TORNEO DE LUGARES COMUNES
No hay reglas cerradas con respecto a cómo debe ser una película. Pero pasados ya más de cien años de historia del cine, tal vez sea hora de que se deje de insistir en tomar el teatro como punto de partida para un film. La apuesta es, por lo menos, peligrosa. Seguramente muchas grandes obras abrevan en el teatro, desde las adaptaciones de clásicos de directores, como Orson Welles, a versiones de obras menores, como Casablanca, el cine no necesariamente se ve arruinado por elegir ese punto de partida. El problema no estriba allí. El problema resulta cuando cuatro personas paradas frente a una cámara pasan ochenta minutos diciendo obviedades, y a eso deciden denominarlo película. El enorme y legendario director Roman Polanski ha trabajado en toda su extensa filmografía la claustrofobia y el encierro, y también probó acercarse a la teatralidad en La muerte y la doncella, pero nunca jamás su filmografía había tocado un punto tan bajo. No hay nada, excepto el plano inicial, que sea rescatable de Un dios salvaje e, irónicamente, no es seguro que ese plano lo haya dirigido Roman Polanski.

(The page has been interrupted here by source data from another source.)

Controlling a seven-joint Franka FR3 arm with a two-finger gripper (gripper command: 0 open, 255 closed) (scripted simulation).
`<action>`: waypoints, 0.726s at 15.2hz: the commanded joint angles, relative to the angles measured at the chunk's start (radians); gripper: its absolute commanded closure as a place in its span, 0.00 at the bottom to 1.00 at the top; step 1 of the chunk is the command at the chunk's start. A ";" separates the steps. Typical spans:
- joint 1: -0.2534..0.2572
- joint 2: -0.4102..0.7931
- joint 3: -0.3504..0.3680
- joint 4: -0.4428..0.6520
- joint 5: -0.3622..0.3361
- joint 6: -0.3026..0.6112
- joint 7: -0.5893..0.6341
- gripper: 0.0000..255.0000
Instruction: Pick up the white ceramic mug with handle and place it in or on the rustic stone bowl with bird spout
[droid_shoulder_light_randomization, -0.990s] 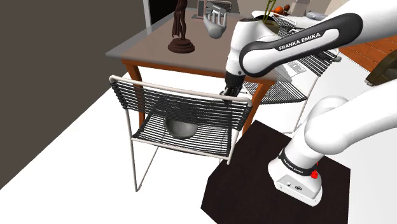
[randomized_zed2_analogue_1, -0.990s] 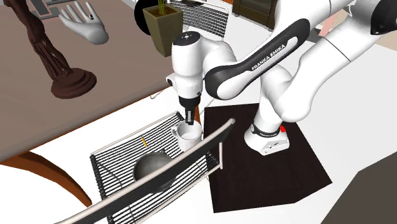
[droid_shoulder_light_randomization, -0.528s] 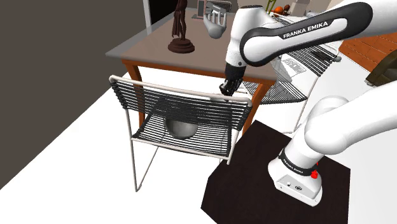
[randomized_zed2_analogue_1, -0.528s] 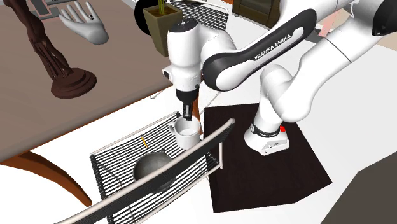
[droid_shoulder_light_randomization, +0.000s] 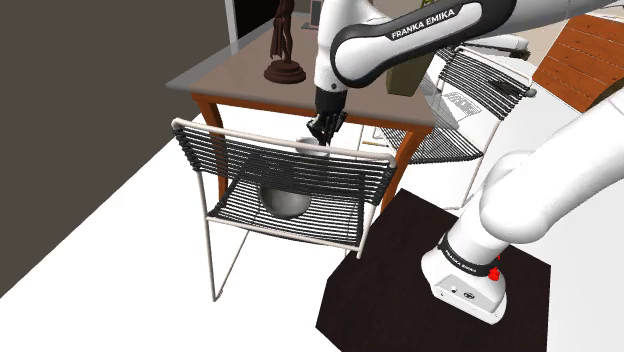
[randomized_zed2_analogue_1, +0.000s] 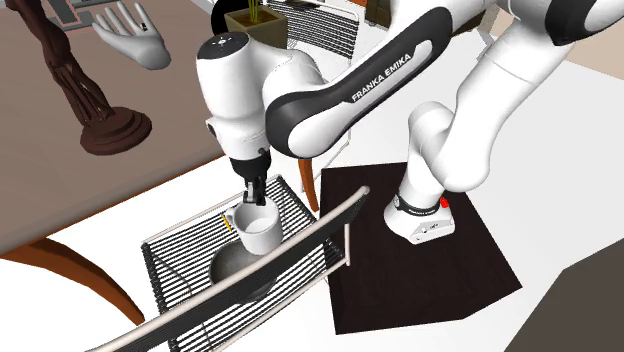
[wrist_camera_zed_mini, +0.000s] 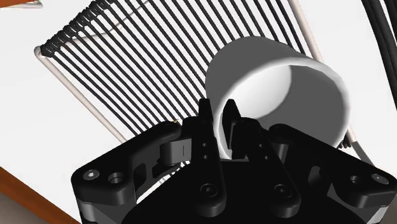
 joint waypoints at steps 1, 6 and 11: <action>0.004 0.073 0.016 0.072 -0.005 0.001 0.025 1.00; 0.016 0.244 0.049 0.277 -0.032 -0.034 0.089 1.00; 0.017 0.270 0.050 0.236 -0.037 0.033 0.093 1.00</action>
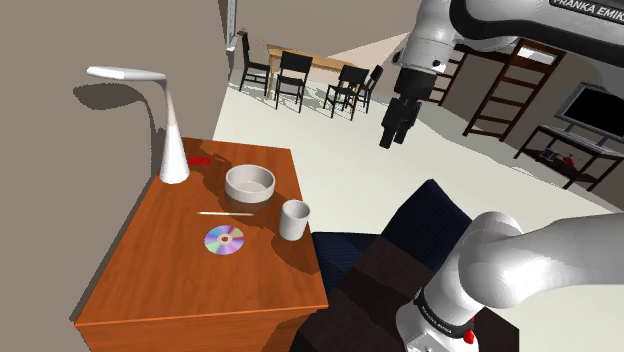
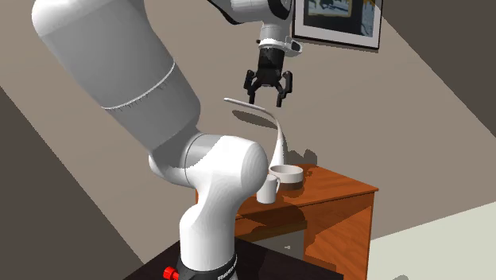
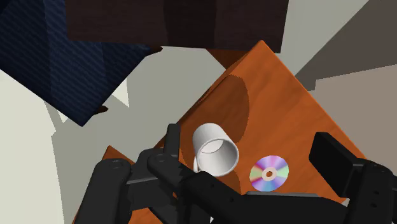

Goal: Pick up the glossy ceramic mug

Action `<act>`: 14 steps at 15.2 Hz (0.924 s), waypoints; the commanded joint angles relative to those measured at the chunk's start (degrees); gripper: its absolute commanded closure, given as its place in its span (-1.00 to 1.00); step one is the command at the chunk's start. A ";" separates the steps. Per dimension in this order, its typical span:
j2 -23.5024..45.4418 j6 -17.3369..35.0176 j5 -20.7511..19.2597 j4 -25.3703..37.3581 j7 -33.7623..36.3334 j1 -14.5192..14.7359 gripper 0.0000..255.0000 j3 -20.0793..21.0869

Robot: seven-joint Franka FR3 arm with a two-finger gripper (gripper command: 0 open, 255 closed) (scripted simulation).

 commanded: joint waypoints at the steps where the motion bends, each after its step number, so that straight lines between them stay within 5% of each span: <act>1: 0.00 0.00 0.00 0.00 0.00 0.00 -1.00 0.00; 14: 15.33 24.53 0.17 -9.50 4.80 2.41 -1.00 7.76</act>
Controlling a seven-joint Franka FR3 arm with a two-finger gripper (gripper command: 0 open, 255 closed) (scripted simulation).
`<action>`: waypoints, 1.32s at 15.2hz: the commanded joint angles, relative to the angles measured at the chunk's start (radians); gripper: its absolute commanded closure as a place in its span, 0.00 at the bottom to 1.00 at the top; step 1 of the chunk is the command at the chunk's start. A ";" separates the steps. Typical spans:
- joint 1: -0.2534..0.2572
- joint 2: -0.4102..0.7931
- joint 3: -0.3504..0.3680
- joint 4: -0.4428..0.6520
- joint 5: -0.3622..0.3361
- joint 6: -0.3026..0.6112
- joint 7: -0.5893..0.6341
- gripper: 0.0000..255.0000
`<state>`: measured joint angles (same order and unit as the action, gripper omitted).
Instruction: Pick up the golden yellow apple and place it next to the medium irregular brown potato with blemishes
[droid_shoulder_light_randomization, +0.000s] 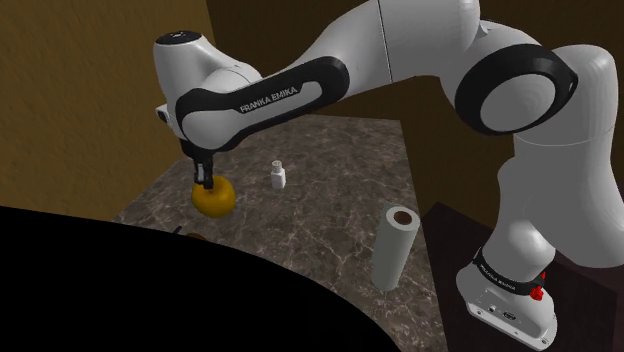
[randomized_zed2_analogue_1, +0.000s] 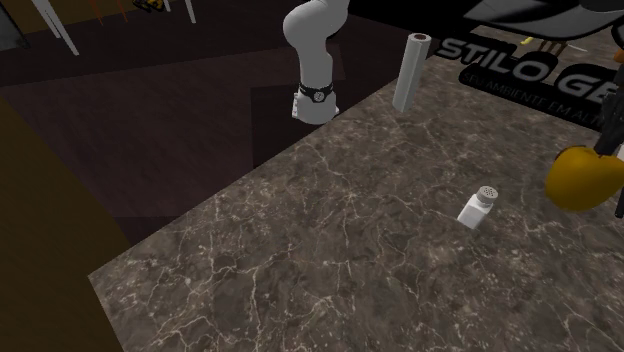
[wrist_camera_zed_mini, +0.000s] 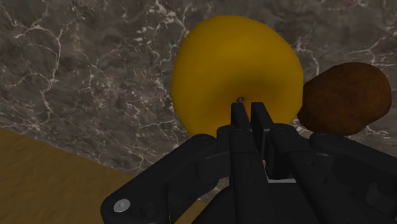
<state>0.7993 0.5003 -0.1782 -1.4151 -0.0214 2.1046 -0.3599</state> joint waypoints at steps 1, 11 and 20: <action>-0.001 0.003 0.000 -0.015 0.000 0.019 -0.001 1.00; -0.001 0.003 0.000 -0.015 0.000 0.019 -0.001 0.00; 0.009 -0.052 -0.002 0.026 -0.008 -0.077 0.003 0.00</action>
<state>0.8087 0.4483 -0.1803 -1.3949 -0.0291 2.0344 -0.3559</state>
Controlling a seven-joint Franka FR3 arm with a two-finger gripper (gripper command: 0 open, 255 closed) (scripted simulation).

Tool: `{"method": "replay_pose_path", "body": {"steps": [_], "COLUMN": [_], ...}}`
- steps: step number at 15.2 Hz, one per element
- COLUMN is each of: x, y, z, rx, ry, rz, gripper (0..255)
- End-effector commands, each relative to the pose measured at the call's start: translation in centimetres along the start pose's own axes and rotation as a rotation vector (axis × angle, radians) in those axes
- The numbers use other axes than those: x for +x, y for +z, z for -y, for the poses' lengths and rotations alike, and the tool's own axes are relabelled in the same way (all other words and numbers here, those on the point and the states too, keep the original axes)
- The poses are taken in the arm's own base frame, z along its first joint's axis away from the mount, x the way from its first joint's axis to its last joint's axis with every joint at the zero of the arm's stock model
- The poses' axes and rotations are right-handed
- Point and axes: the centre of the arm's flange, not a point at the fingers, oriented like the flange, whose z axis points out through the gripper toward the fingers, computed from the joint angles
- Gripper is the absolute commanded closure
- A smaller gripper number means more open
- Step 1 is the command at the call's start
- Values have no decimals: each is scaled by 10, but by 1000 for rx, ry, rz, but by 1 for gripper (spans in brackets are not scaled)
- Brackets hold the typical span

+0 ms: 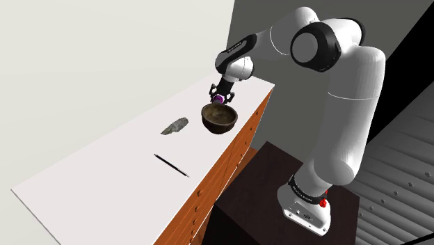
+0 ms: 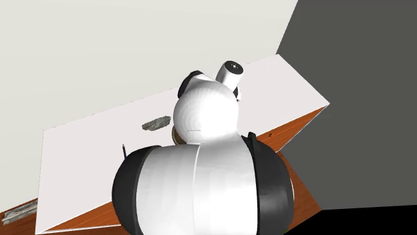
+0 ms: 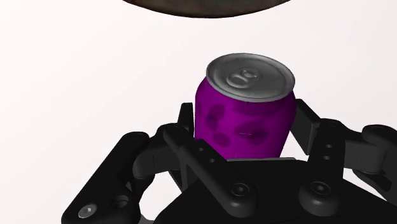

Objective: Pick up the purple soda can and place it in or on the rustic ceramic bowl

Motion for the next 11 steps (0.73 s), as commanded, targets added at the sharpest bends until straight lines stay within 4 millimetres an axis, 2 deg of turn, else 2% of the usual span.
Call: {"method": "replay_pose_path", "body": {"steps": [1,11], "x": [-1,-4], "y": [-11,-62], "z": [3,15], "rx": [0,0], "ry": [0,0], "rz": [0,0], "gripper": [255,255]}}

El cine tiene posibilidades maravillosas, muchas de las cuales el director exploró a lo largo de décadas y en diferentes países. Los motivos por los cuales aquí cae tan bajo no tienen que ver con el hecho de que eligió basarse en una obra de teatro. El problema de Un dios salvaje no es la puesta en escena, sino el guión. Todo el guión es lamentable, las situaciones son tan forzadas que cada minuto de la película va en deterioro del buen gusto y la inteligencia del espectador. Verdades de perogrullo inundan todas y cada una de las líneas de diálogo, algo que en cualquier medio, ya sea cine, teatro, televisión o literatura, resulta insufrible. Roman Polanski colaboró muchos años con guionistas brillantes (entre otros, con el impar Jean Claude Carriere), entre esos guiones y el que acá escribe con Yasmina Reza (autora también de la obra en la que se basa el film) parece mediar un abismo. Sin embargo las verdades de perogrullo y los lugares comunes venden bien en el teatro, el cine, la televisión e incluso en los libros en donde obviedades hacen la delicia de muchos. ¿Y con qué se puede combinar eso para que el paquete de mediocridad sea irresistible? Con cuatro sobreactuaciones patéticas que sirven para el supuesto lucimiento de cuatro actores que han sabido hacer su trabajo muchísimo mejor en muchas otras ocasiones. Dos actrices de la talla de Jodie Foster y Kate Winslet hacen aquí todo lo que un actor debe hacer cuando un texto está muerto y un director no sabe hacia dónde ir. Christoph Waltz y John C. Reilly hacen lo mismo. Actúan a la deriva, parecen chicos de nueve años encerrados en el aula y con el maestro ausente. En cuanto al film para muestra basta un botón. Estamos en el año 2011 (cuando se filmó Un dios salvaje) y alguien, un director y dos guionistas, crean como un personaje adicto a su teléfono, que se desconecta de sus conflictos cotidianos a través de ese aparato. De ese nivel bajísimo está hecha esa película. Celebrarla es festejar la muerte no solo del cine, sino de la inteligencia del ser humano en general.